=== THE TASK ===
Your answer should consist solely of the lines from the first line of the data through the line with "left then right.", each reproduced exactly.

Stored records
- - - -
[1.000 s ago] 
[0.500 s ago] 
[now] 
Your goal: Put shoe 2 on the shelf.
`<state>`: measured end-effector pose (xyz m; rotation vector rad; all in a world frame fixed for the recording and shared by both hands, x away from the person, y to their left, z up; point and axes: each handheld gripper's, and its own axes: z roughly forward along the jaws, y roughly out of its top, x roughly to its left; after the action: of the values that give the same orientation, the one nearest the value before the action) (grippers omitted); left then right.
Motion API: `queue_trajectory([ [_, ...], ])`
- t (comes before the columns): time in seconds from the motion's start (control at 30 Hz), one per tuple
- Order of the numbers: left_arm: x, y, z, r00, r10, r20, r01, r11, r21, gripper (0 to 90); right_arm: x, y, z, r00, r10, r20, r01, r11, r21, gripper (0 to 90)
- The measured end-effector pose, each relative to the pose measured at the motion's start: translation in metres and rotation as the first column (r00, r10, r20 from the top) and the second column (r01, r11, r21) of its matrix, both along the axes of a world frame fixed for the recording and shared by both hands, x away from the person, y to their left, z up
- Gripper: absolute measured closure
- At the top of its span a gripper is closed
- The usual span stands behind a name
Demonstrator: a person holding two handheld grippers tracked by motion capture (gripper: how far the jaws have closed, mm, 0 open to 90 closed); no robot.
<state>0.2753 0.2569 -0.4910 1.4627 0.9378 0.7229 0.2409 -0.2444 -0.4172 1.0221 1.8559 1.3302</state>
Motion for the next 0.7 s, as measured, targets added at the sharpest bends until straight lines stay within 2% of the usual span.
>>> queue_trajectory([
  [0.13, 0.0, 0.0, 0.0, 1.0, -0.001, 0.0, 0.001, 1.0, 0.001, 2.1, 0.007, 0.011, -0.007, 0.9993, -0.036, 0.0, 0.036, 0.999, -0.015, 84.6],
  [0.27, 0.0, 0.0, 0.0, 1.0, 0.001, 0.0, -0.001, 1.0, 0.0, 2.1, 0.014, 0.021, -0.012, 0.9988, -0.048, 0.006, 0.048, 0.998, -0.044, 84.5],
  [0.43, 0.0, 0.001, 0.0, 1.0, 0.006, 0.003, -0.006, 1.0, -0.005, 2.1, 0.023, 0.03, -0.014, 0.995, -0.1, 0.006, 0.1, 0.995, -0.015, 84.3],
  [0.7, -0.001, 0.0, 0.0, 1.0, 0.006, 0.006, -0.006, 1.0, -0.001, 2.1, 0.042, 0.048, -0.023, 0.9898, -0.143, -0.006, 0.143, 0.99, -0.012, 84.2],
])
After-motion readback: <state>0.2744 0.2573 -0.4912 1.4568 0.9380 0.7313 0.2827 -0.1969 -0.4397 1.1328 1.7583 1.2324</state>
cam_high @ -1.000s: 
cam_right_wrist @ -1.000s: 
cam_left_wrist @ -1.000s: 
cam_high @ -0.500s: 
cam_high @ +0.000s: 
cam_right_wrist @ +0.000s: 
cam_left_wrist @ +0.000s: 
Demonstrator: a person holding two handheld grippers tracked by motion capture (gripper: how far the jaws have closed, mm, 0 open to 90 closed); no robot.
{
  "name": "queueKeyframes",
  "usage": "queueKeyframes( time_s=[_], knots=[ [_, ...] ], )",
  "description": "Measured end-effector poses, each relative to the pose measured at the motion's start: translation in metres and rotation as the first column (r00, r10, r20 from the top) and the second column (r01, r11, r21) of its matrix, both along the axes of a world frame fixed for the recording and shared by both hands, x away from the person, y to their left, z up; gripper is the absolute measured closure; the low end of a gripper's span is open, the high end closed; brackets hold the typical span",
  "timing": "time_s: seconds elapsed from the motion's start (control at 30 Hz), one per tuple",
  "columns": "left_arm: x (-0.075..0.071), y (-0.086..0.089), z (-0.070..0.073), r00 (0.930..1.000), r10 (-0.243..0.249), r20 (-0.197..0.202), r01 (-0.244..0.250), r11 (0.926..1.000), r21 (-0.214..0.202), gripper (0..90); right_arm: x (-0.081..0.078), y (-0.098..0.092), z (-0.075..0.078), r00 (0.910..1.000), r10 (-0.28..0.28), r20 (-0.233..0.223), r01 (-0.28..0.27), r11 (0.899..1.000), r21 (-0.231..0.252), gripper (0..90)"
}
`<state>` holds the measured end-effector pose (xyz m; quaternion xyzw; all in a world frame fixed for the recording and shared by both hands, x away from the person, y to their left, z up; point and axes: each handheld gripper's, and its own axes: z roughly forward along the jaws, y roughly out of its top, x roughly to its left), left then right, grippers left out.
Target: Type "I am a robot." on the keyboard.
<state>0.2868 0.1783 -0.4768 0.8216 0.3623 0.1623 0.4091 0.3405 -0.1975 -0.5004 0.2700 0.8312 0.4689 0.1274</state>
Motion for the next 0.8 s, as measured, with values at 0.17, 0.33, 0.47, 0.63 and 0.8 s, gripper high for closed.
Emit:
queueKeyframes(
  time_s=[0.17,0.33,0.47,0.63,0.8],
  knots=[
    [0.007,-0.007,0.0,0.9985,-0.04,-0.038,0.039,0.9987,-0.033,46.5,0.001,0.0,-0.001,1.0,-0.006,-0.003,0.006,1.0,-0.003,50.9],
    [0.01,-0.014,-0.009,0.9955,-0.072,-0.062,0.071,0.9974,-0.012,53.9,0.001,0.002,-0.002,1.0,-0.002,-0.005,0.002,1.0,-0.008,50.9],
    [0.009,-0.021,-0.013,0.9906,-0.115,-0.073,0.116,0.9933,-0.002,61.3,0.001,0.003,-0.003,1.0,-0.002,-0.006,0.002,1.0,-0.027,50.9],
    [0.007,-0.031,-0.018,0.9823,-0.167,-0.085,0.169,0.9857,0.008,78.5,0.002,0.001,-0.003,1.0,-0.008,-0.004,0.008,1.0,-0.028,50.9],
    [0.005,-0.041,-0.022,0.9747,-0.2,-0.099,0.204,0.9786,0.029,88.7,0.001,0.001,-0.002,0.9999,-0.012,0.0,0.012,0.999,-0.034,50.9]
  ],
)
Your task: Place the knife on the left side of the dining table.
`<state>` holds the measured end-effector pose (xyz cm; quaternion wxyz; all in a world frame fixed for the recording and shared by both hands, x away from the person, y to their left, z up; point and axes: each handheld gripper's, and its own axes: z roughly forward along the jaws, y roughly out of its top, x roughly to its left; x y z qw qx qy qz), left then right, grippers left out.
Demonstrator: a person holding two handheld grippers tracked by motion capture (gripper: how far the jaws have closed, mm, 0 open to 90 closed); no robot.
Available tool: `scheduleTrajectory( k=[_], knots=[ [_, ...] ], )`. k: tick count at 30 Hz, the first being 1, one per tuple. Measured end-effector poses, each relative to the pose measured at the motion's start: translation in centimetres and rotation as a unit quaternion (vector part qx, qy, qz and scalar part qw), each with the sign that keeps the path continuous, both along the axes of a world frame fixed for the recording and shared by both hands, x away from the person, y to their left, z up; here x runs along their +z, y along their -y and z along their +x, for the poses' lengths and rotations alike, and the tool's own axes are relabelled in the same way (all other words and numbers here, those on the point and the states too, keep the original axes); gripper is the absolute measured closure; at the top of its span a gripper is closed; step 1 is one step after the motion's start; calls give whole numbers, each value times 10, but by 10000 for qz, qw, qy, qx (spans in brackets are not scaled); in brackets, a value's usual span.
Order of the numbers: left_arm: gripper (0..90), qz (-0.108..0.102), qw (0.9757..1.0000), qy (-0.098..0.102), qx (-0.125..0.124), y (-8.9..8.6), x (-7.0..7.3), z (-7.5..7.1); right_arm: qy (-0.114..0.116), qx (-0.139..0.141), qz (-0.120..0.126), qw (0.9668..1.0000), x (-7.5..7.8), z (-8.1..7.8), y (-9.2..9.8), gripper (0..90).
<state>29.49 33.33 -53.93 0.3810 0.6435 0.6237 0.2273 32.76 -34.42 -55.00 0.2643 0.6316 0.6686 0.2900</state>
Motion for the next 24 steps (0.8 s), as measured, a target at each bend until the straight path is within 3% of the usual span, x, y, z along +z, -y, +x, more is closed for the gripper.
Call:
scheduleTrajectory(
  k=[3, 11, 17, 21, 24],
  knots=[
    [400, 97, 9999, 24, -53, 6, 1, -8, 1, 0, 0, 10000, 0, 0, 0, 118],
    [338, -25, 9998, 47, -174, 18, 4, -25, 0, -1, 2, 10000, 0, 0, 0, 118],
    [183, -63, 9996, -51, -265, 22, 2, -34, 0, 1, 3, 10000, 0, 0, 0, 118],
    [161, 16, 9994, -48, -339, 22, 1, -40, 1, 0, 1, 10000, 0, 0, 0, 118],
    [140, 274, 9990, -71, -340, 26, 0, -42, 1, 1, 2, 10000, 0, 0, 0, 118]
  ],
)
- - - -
=== WRITTEN SOLUTION ===
[1.000 s ago] 
[0.500 s ago] 
[now] 
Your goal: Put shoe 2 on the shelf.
`<state>`: measured end-effector pose (xyz m; rotation vector rad; all in a world frame fixed for the recording and shared by both hands, x away from the person, y to their left, z up; point and axes: each handheld gripper's, and its own axes: z roughly forward along the jaws, y roughly out of its top, x roughly to its left; after the action: of the values that give the same orientation, the one nearest the value before the action) (grippers omitted); left then right.

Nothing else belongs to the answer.